------ Collected material
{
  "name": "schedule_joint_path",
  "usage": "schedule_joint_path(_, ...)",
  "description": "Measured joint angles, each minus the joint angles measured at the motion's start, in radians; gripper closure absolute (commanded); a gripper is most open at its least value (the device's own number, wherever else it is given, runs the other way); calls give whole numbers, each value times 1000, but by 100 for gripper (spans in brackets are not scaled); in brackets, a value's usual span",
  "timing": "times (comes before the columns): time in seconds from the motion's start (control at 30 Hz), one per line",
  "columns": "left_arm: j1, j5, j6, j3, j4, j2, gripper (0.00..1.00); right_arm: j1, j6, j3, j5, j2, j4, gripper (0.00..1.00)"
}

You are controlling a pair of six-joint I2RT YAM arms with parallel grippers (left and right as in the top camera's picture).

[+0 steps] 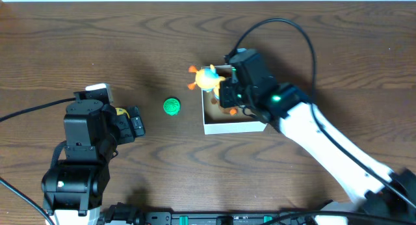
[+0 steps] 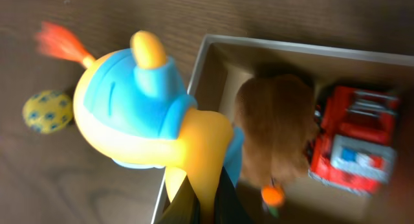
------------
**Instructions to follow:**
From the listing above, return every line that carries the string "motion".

**Task output:**
  "description": "Measured joint angles, each minus the joint angles measured at the motion's start, in radians; gripper closure absolute (commanded); a gripper is most open at its least value (the device's own number, wherever else it is given, runs the other way); calls give whole numbers, each value times 1000, but by 100 for gripper (spans in brackets are not scaled); in brackets, a value's usual span",
  "timing": "times (comes before the columns): time in seconds from the motion's start (control at 30 Hz), one per line",

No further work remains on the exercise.